He struggles every day to keep her alive.
Kiki the bulldog awoke one morning in a puddle of her own waste.
She could barely stand.
Skip Van Der Marliere, founder of the Southern California Bulldog Rescue, says, “I thought this was her last goodbye.”
It’s only one of many trips to the vet for Kiki after Skip took her in about two months ago. It’s only one of the occasions she’s come through.
Kiki’s rescuers believe her ex-parents locked her in a garage cage for most of her early life, causing her to develop scoliosis. And it’s the most quickly handled of her ailments.
Her former owner handed her over in May. She was in extremely poor condition: malnourished and weak, with large infected wounds on her stomach and two forms of weakened, untreated autoimmune diseases, one of which affected her painfully raw and infected skin and the other her intestines.
“She was also able to walk, but it was painful due to blistering sores on the bottom of her paws,” Skip notes. “Despite her health problems, she was always curious about what was going on around her and enjoyed human contact.”
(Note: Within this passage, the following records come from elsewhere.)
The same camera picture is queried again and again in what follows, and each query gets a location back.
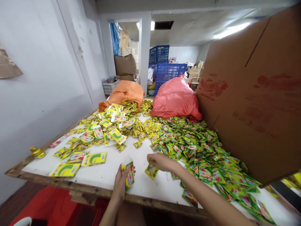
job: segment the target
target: orange sack
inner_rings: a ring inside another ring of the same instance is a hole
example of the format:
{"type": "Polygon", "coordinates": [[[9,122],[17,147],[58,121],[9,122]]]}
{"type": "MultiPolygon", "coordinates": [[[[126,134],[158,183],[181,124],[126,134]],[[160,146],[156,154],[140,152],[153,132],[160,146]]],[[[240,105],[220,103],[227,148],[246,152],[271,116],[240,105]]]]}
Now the orange sack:
{"type": "Polygon", "coordinates": [[[134,101],[138,104],[138,111],[140,111],[145,92],[141,85],[136,82],[120,80],[116,88],[111,93],[107,101],[101,101],[98,104],[100,112],[103,112],[111,104],[122,104],[124,101],[134,101]]]}

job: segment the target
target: red printed logo
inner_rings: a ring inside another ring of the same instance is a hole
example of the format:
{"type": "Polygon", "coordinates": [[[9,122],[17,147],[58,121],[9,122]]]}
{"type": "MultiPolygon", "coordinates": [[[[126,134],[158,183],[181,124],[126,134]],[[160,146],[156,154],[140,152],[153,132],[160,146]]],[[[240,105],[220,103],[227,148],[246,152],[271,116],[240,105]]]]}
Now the red printed logo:
{"type": "Polygon", "coordinates": [[[217,74],[209,74],[210,78],[201,79],[198,89],[202,90],[201,95],[215,101],[214,97],[219,97],[228,88],[228,83],[218,79],[217,74]]]}

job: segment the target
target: white plastic basket
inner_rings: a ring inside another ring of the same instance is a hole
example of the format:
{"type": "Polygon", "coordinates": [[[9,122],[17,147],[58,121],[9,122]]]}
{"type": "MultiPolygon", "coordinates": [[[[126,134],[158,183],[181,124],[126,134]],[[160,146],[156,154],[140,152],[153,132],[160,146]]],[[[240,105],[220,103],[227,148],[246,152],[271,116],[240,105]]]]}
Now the white plastic basket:
{"type": "Polygon", "coordinates": [[[111,94],[119,83],[119,79],[114,83],[102,83],[104,94],[111,94]]]}

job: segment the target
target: pile of packets
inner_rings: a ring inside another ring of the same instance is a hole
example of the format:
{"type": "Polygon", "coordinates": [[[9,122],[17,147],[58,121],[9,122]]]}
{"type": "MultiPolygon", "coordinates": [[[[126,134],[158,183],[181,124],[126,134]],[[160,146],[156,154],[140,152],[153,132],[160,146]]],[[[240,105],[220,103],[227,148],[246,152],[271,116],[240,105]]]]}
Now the pile of packets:
{"type": "MultiPolygon", "coordinates": [[[[152,102],[149,100],[144,100],[141,111],[143,116],[151,116],[150,119],[141,122],[138,119],[141,113],[137,110],[137,103],[127,101],[122,105],[112,104],[105,112],[95,112],[81,121],[84,129],[70,131],[70,134],[83,134],[69,140],[71,146],[62,148],[55,156],[64,159],[74,152],[87,154],[92,145],[108,146],[110,140],[115,141],[114,146],[122,152],[129,135],[139,139],[134,143],[136,148],[148,137],[153,151],[183,162],[188,172],[210,186],[215,185],[226,200],[237,201],[257,218],[275,224],[265,205],[249,194],[260,192],[257,189],[260,183],[247,175],[248,169],[242,161],[226,152],[217,134],[206,128],[205,121],[191,123],[185,116],[167,120],[152,117],[152,102]]],[[[145,172],[154,179],[158,170],[149,166],[145,172]]],[[[197,200],[183,183],[181,186],[184,188],[183,197],[197,207],[197,200]]]]}

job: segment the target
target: red sack
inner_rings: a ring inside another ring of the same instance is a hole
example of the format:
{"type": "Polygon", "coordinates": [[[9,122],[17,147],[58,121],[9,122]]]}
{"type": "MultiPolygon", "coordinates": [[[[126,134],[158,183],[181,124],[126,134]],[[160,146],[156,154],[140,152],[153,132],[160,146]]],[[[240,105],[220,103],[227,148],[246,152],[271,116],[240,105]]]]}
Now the red sack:
{"type": "Polygon", "coordinates": [[[192,115],[202,119],[198,111],[198,98],[184,80],[184,75],[165,82],[158,90],[153,101],[152,116],[174,117],[192,115]]]}

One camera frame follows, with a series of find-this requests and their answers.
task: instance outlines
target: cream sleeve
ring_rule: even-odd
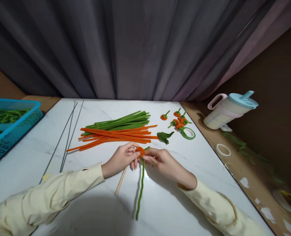
[[[197,180],[197,187],[188,190],[178,183],[178,187],[204,212],[208,221],[225,236],[267,235],[247,214],[237,209],[223,194],[215,192]]]
[[[49,224],[71,200],[104,182],[101,164],[51,177],[0,203],[0,236],[28,236],[38,225]]]

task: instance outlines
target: blue plastic basket
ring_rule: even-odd
[[[15,123],[0,124],[0,158],[43,116],[40,102],[0,98],[0,109],[17,110],[31,108]]]

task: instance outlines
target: curtain
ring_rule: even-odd
[[[219,83],[273,0],[0,0],[0,70],[26,94],[181,101]]]
[[[195,93],[187,99],[196,97],[197,100],[202,101],[210,96],[218,87],[233,77],[290,27],[291,0],[276,0],[255,31],[247,39],[246,43],[220,81],[215,81],[212,86],[209,86],[206,90],[200,93],[200,95]]]

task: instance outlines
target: pink handle
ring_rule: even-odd
[[[219,98],[219,97],[222,97],[222,99],[214,106],[214,107],[212,107],[212,105],[213,105],[213,103]],[[218,95],[216,95],[215,96],[215,98],[213,98],[213,100],[212,101],[210,101],[210,103],[208,104],[208,108],[210,109],[210,110],[214,110],[216,107],[217,107],[217,105],[219,105],[220,103],[221,103],[221,101],[223,101],[225,98],[227,98],[227,95],[225,94],[225,93],[220,93],[220,94],[218,94]]]

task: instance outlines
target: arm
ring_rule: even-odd
[[[120,146],[108,162],[98,163],[77,172],[68,171],[45,183],[8,197],[0,203],[0,236],[28,236],[38,225],[51,223],[70,201],[122,171],[140,155],[132,148],[136,143]]]
[[[150,148],[143,158],[156,166],[167,178],[178,183],[178,187],[204,212],[208,221],[224,235],[266,235],[245,213],[238,210],[224,195],[217,193],[180,165],[167,150]]]

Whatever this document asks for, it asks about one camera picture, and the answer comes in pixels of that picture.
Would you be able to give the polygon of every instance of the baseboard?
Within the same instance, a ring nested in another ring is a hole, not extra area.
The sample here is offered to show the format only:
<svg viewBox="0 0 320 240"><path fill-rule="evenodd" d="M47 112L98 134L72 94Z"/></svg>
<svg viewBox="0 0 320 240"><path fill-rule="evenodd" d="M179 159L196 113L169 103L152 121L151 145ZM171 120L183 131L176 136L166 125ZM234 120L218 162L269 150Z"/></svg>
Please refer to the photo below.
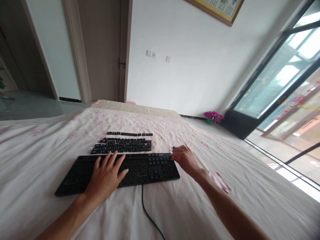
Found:
<svg viewBox="0 0 320 240"><path fill-rule="evenodd" d="M77 102L77 103L82 103L82 101L81 101L81 100L73 99L73 98L63 98L63 97L59 97L59 100L61 100L61 101L66 101L66 102Z"/></svg>
<svg viewBox="0 0 320 240"><path fill-rule="evenodd" d="M200 120L206 120L205 118L202 117L194 117L194 116L188 116L188 115L182 115L180 114L181 117L186 117L186 118L193 118L193 119L200 119Z"/></svg>

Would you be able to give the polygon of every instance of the right hand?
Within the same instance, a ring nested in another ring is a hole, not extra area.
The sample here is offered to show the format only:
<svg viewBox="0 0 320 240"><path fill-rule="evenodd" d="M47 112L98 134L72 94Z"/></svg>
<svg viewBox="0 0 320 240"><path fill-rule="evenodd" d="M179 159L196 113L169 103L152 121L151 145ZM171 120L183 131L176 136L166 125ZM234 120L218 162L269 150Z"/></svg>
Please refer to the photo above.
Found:
<svg viewBox="0 0 320 240"><path fill-rule="evenodd" d="M179 163L180 167L193 178L203 170L199 167L196 156L191 149L185 145L177 147L170 156L172 160Z"/></svg>
<svg viewBox="0 0 320 240"><path fill-rule="evenodd" d="M119 168L126 155L122 155L114 164L117 155L118 151L115 151L113 155L109 152L101 166L101 157L96 160L91 181L83 193L95 205L99 205L110 197L128 172L128 169L126 169L118 175Z"/></svg>

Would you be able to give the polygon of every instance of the gold frame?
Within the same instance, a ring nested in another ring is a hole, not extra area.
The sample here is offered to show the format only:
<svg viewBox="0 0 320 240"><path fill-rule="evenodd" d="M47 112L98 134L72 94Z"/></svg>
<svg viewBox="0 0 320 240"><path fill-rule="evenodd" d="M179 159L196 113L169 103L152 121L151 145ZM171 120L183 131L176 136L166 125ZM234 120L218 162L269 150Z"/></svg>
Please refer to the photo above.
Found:
<svg viewBox="0 0 320 240"><path fill-rule="evenodd" d="M236 9L234 10L234 13L232 17L229 17L228 15L224 14L223 12L219 11L217 8L211 6L209 3L203 1L203 0L185 0L192 5L196 6L197 8L201 9L202 11L205 11L206 13L210 14L211 16L217 18L218 20L224 22L225 24L232 26L234 20L236 19L238 12L244 2L244 0L239 0L239 4L237 5Z"/></svg>

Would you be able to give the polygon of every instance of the light switch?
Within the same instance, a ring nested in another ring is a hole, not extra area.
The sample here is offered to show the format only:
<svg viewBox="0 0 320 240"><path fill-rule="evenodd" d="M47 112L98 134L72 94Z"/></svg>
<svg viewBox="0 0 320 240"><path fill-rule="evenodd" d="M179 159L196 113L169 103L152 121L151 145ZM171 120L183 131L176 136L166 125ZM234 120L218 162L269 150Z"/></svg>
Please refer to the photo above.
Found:
<svg viewBox="0 0 320 240"><path fill-rule="evenodd" d="M148 56L148 57L151 57L151 56L152 56L152 51L147 50L147 56Z"/></svg>

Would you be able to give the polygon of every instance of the picture frame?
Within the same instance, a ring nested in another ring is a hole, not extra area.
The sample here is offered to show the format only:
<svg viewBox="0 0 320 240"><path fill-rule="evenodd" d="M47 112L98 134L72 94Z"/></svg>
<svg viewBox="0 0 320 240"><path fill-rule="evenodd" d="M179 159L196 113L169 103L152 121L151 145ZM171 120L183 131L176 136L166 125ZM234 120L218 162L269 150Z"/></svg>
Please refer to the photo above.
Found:
<svg viewBox="0 0 320 240"><path fill-rule="evenodd" d="M232 26L244 0L185 0L211 16Z"/></svg>

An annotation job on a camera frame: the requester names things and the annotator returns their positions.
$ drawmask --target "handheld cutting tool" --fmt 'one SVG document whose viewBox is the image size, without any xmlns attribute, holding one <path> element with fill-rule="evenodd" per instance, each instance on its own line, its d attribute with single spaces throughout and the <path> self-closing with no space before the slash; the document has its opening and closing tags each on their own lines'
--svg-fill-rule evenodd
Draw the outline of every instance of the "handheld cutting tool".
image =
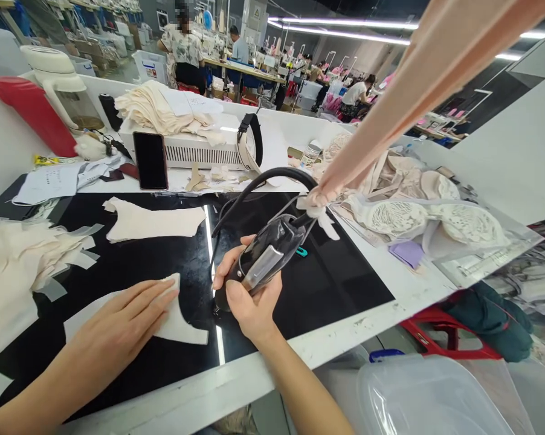
<svg viewBox="0 0 545 435">
<path fill-rule="evenodd" d="M 267 179 L 276 176 L 285 176 L 300 181 L 309 190 L 317 185 L 317 182 L 309 174 L 299 169 L 289 167 L 269 169 L 256 177 L 238 196 L 228 212 L 221 217 L 215 226 L 212 237 L 215 237 L 222 224 L 234 215 L 234 211 L 239 208 L 240 203 L 244 201 L 249 193 Z M 277 216 L 274 216 L 258 232 L 244 252 L 239 255 L 236 263 L 224 279 L 222 289 L 216 291 L 214 312 L 219 310 L 230 311 L 226 292 L 224 291 L 228 280 L 241 282 L 244 288 L 251 295 L 254 295 L 289 262 L 299 246 L 303 244 L 309 234 L 311 225 L 315 223 L 315 219 L 309 217 L 306 213 L 299 217 L 283 213 L 289 205 L 290 203 Z"/>
</svg>

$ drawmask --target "ceiling light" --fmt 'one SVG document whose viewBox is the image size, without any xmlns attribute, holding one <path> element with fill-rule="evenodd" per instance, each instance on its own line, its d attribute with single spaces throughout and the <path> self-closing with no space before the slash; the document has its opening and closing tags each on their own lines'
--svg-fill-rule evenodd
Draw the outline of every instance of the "ceiling light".
<svg viewBox="0 0 545 435">
<path fill-rule="evenodd" d="M 363 39 L 363 40 L 372 40 L 376 42 L 385 42 L 386 44 L 398 44 L 398 45 L 409 45 L 410 40 L 409 39 L 395 39 L 392 37 L 386 37 L 386 36 L 376 36 L 376 35 L 365 35 L 365 34 L 359 34 L 359 33 L 347 33 L 347 32 L 337 32 L 333 30 L 318 30 L 308 27 L 295 27 L 295 26 L 282 26 L 276 21 L 268 21 L 270 25 L 277 28 L 282 28 L 286 30 L 290 30 L 297 33 L 314 33 L 314 34 L 322 34 L 325 36 L 339 36 L 339 37 L 346 37 L 351 39 Z"/>
<path fill-rule="evenodd" d="M 521 54 L 512 54 L 512 53 L 500 53 L 496 55 L 496 59 L 504 60 L 520 60 L 522 58 Z"/>
<path fill-rule="evenodd" d="M 298 23 L 298 24 L 325 24 L 335 26 L 351 26 L 351 27 L 372 27 L 372 28 L 389 28 L 389 29 L 403 29 L 403 30 L 415 30 L 418 28 L 418 23 L 403 23 L 395 21 L 361 21 L 350 19 L 337 19 L 337 18 L 280 18 L 269 17 L 269 22 L 284 22 L 284 23 Z M 523 39 L 544 39 L 545 31 L 528 31 L 520 35 Z"/>
<path fill-rule="evenodd" d="M 530 31 L 523 33 L 522 35 L 520 35 L 520 37 L 524 39 L 544 39 L 545 32 Z"/>
</svg>

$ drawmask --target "electric kettle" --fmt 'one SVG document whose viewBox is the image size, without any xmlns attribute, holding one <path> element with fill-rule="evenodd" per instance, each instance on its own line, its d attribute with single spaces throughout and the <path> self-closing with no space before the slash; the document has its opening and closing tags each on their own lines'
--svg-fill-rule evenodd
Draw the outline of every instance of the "electric kettle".
<svg viewBox="0 0 545 435">
<path fill-rule="evenodd" d="M 104 128 L 89 98 L 87 87 L 76 73 L 73 62 L 54 48 L 23 45 L 21 52 L 35 73 L 35 78 L 63 122 L 77 133 L 84 129 Z"/>
</svg>

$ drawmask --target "red thermos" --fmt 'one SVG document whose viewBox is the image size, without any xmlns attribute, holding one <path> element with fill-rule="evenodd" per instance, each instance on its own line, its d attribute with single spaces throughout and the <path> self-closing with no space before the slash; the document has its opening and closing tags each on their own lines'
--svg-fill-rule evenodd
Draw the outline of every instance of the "red thermos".
<svg viewBox="0 0 545 435">
<path fill-rule="evenodd" d="M 12 106 L 35 133 L 61 157 L 75 157 L 75 139 L 45 96 L 45 91 L 20 77 L 0 77 L 0 99 Z"/>
</svg>

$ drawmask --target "hair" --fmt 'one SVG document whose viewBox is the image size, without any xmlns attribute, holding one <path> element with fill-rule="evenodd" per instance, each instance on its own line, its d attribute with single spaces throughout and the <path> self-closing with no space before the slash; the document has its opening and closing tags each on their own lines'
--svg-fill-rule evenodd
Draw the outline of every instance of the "hair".
<svg viewBox="0 0 545 435">
<path fill-rule="evenodd" d="M 179 30 L 184 32 L 190 32 L 190 11 L 185 2 L 176 2 L 176 20 L 178 21 Z"/>
</svg>

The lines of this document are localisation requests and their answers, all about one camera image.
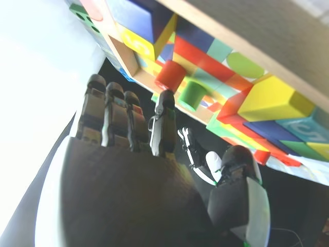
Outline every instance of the green cylinder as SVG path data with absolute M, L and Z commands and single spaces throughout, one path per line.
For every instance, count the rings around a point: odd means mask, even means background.
M 206 89 L 200 84 L 189 81 L 186 88 L 184 88 L 180 97 L 178 98 L 178 103 L 184 108 L 195 112 L 202 98 L 207 94 Z

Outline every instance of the back of robotic hand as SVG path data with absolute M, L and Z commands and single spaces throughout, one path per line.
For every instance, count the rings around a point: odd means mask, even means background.
M 73 137 L 63 140 L 45 179 L 35 246 L 243 243 L 221 234 L 233 225 L 217 227 L 214 219 L 222 221 L 223 212 L 212 215 L 217 210 L 209 208 L 207 212 L 189 171 L 175 162 L 174 106 L 173 93 L 163 91 L 149 129 L 149 145 L 138 97 L 124 93 L 117 83 L 106 86 L 104 78 L 91 76 Z M 222 174 L 230 181 L 230 173 Z M 212 201 L 222 196 L 212 195 Z

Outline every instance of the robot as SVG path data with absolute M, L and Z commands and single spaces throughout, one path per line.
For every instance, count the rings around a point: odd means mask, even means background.
M 233 146 L 220 159 L 178 132 L 195 169 L 211 164 L 206 208 L 175 160 L 174 107 L 163 91 L 148 126 L 133 92 L 91 76 L 43 185 L 36 247 L 267 246 L 269 203 L 251 152 Z

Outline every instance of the wire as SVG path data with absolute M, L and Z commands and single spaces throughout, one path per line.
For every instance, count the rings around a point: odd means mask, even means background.
M 300 246 L 304 247 L 302 240 L 300 239 L 300 237 L 298 236 L 298 234 L 296 232 L 294 232 L 293 230 L 289 230 L 289 229 L 286 229 L 286 228 L 276 228 L 276 227 L 272 227 L 271 229 L 272 230 L 279 230 L 279 231 L 291 232 L 291 233 L 295 234 L 296 237 L 299 240 Z

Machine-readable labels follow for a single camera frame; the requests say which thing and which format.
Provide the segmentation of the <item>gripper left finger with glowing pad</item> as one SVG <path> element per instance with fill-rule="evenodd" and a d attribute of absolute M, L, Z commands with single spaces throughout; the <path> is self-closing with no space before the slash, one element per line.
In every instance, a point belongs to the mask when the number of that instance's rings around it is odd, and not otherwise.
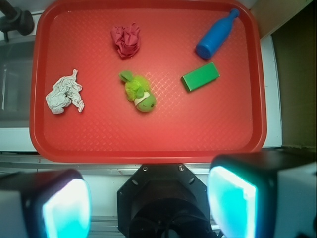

Skip worked hard to keep Kiki alive, to heal her to enjoy a new life. It’s not always easy.
Even after many visits to the vet, Kiki’s skin problems remain serious and she has difficulty gaining weight. Kiki can’t take the steroids or stem cell therapies that would improve her bald, irritated skin until her bowel problems, which have been difficult to handle, are under control so Skip is experimenting with some “novel meats” that he hopes she can tolerate, such as duck and rabbit.
There are a lot of healing baths and cold gentle peels with all kinds of different brushes for Kiki’s skin – a toothbrush, a make-up brush, anything soft that could give a small dog some relief.
And while Kiki isn’t always in the mood to soak, she loves attention she probably didn’t get before. “She is just lying still now while you caress and scratch her. “You can say she enjoys it,” he notes.
Kiki is still feelingnot good. She has no energy and is uninterested in toys or treats. Skip and his husband will not bring her through it if she becomes seriously ill again, requiring oxygen or surgery.
But, amid the ups and downs, that is not the case right now. “It is not her time to go,” Skip says.